Invías: la plata es del Valle

Como lo comenté en pasada columna, Invías está administrando los recursos provenientes de los peajes que se pagan en casi todas las carreteras del Valle del Cauca.

Ello significa que al vencimiento del contrato para el manejo de la llamada malla vial que funcionó por 20 años, se suponía que Invías haría lo propio de la anterior concesión, reinvirtiendo los dineros recaudados no solo en el mantenimiento de las carreteras —en las que se pagan los peajes—, sino también en la adecuación y construcción de nuevas vías para el departamento.

Ocurre que no ha sido así, pues de acuerdo con el comentario de muchas entidades y personas que conocen del tema, lastimosamente está sucediendo lo de la vaca que pasta en nuestras tierras pero es ordeñada en la capital.

Allá van a parar los muchos miles de millones que pagan los vallecaucanos que transitan por estas vías, sin que hasta el momento se haya visto una inversión favorable y justa para el lugar donde se generan estos recursos.

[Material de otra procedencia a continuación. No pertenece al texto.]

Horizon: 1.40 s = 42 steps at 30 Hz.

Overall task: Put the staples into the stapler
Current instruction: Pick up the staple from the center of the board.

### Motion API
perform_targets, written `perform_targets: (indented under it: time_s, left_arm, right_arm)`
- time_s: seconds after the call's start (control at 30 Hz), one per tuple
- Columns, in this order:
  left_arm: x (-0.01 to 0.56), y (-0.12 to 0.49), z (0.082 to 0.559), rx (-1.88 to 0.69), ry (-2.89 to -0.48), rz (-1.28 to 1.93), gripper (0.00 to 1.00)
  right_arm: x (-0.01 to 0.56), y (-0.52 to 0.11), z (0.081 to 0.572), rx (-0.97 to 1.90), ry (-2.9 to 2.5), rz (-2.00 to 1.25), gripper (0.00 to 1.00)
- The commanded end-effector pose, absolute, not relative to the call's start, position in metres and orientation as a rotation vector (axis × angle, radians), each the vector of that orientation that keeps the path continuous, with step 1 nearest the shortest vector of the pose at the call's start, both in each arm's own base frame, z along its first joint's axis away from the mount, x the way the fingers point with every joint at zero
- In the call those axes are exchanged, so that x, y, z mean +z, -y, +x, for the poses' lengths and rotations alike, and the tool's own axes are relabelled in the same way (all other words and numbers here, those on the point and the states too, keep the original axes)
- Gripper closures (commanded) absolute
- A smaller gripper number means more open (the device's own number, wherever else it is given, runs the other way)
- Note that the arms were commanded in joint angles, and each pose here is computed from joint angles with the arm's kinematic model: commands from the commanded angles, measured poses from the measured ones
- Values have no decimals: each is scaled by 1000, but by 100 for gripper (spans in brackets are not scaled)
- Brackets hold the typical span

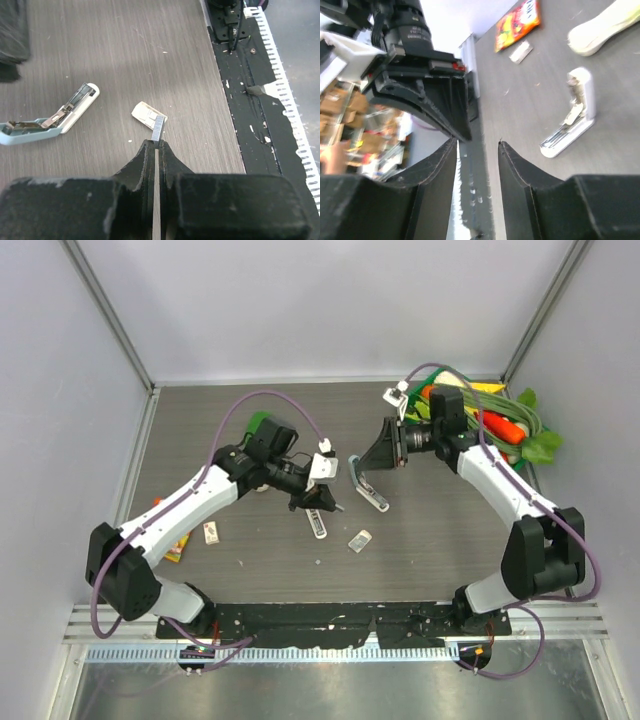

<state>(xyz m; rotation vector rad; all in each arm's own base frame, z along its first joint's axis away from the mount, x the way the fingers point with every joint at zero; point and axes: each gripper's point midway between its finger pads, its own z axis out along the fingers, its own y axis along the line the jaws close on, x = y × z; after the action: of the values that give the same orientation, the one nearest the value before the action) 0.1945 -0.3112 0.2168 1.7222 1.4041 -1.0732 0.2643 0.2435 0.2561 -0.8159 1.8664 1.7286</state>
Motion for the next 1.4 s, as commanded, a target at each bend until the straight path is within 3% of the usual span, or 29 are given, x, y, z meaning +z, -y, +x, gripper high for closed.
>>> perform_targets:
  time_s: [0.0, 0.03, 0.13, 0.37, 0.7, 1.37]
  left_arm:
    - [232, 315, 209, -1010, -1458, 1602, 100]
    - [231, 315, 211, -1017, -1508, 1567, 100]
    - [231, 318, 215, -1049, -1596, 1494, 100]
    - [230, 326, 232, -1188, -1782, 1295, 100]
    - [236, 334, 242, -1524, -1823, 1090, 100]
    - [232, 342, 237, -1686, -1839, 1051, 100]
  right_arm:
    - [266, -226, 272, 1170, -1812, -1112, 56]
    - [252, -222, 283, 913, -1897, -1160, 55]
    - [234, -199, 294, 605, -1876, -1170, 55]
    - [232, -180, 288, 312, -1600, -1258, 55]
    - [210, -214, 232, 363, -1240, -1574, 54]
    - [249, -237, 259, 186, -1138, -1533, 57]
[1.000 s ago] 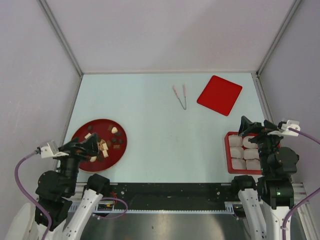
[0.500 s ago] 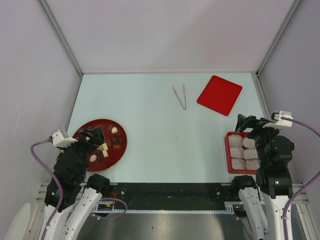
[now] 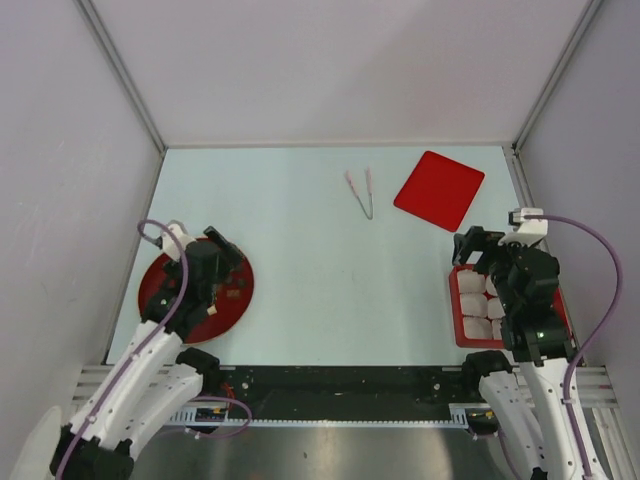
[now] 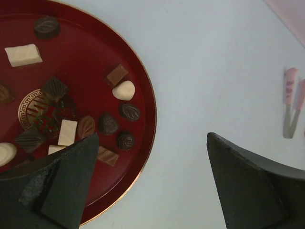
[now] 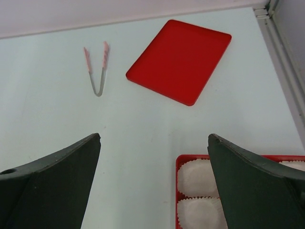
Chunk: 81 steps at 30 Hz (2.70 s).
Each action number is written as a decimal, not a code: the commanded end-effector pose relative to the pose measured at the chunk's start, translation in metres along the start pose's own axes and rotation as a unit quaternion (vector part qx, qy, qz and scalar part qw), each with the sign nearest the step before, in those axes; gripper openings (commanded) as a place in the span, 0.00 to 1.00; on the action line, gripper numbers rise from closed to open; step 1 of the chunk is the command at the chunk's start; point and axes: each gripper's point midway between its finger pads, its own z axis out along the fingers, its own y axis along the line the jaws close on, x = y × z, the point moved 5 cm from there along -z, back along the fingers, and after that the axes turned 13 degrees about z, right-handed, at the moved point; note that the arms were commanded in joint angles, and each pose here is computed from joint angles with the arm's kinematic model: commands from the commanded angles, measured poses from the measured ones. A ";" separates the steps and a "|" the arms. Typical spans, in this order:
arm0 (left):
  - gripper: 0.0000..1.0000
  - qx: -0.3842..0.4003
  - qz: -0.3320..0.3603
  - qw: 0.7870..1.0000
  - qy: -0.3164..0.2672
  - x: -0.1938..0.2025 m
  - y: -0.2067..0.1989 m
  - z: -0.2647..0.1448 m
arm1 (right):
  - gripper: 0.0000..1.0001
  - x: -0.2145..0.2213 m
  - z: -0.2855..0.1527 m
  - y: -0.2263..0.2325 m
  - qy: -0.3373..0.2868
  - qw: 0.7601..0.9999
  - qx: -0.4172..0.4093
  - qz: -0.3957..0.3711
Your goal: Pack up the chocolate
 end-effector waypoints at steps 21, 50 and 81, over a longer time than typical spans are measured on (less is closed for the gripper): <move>1.00 -0.055 0.086 0.967 0.232 0.058 -0.072 0.131 | 1.00 0.012 0.004 -0.002 -0.016 0.999 0.002 -0.044; 1.00 0.138 0.060 0.961 0.234 0.019 -0.241 0.213 | 1.00 0.015 0.013 -0.007 -0.002 0.999 0.042 -0.009; 1.00 0.137 0.226 0.957 -0.122 -0.063 -0.045 -0.011 | 1.00 0.116 0.055 -0.034 0.294 0.926 0.194 0.136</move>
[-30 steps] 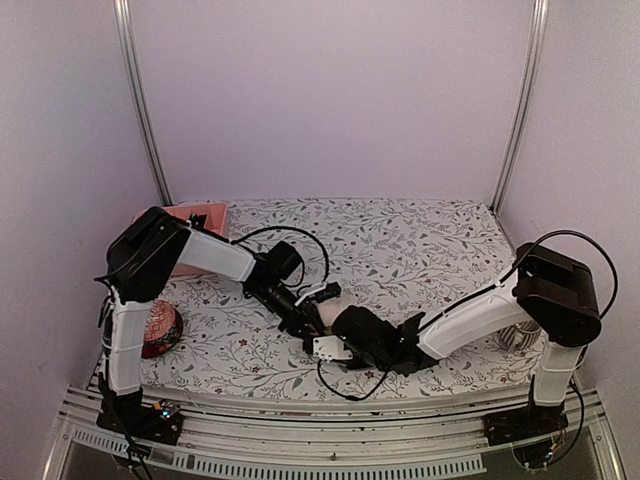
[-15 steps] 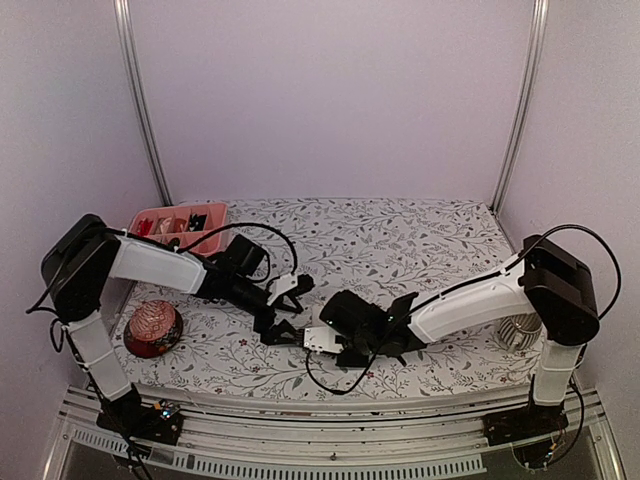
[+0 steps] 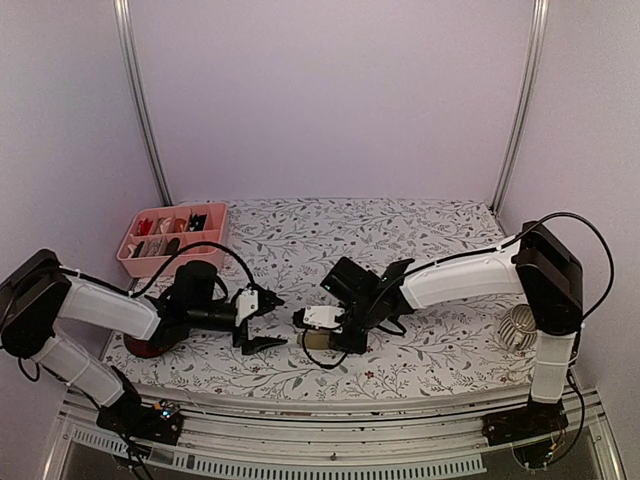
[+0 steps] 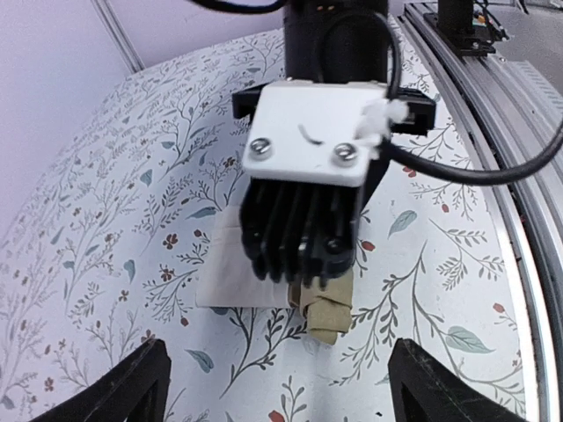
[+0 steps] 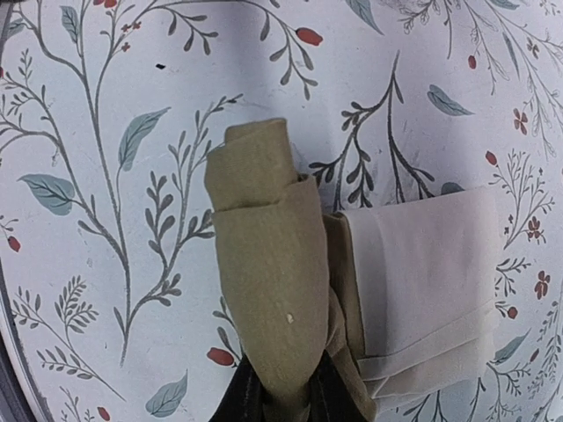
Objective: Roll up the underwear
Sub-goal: Roll the underwear at the center of the board.
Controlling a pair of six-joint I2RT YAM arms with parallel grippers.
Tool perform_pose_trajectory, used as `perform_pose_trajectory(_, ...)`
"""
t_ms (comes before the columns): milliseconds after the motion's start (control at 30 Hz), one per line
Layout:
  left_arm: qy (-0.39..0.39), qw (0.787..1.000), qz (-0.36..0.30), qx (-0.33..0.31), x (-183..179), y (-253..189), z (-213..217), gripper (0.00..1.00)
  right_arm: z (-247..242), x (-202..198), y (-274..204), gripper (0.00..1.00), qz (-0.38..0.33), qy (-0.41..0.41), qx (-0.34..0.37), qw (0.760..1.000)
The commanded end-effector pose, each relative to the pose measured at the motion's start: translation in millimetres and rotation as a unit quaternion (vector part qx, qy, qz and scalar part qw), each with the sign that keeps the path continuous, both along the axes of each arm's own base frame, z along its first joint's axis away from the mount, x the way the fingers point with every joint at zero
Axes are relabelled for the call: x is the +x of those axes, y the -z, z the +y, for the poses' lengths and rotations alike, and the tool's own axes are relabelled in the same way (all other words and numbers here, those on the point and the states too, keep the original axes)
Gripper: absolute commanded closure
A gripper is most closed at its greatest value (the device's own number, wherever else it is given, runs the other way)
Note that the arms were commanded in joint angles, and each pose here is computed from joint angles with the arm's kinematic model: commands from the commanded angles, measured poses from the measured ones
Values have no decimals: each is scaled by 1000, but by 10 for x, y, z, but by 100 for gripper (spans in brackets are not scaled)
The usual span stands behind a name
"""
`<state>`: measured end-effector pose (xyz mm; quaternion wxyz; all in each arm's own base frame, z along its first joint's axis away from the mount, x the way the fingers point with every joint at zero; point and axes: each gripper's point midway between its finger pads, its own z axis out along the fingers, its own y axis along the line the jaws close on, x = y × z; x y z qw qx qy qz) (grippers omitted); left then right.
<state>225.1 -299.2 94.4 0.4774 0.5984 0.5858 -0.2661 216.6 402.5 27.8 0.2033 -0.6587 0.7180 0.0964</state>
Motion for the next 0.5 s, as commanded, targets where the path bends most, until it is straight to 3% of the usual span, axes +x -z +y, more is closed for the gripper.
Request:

Las consecuencias se notan en el enmalezamiento y abandono de las bermas, en el descuido y la suciedad de las vías, en la falta de presencia para atender accidentes y, en general, en la percepción de una desidia que no es posible tolerar.

Incluso la falta de personal y de experticia de quienes atienden los peajes está generando una congestión nunca antes vista, denotándose el triste “importaculismo” de los entes sabaneros, cuyo centralismo no les permite tener en cuenta a la que despectivamente llaman la “provincia”.

Y aunque ya ha habido pronunciamientos por parte de la gobernadora del Valle, los gremios y algunos medios de comunicación, ello no ha sido suficiente para que se plantee una solución efectiva y, por el contrario, con el correr de los días, este problema va creciendo y seguramente llegará a un colapso tal en el que los recursos no van a alcanzar.

Se precisa entonces de la intervención del Ministerio de Transporte para aplicar los inmediatos correctivos. La malla vial del Valle, que llegó a ser ejemplo en este país, no puede ser un monumento más al desgreño centralista que caracteriza a muchas entidades gubernamentales.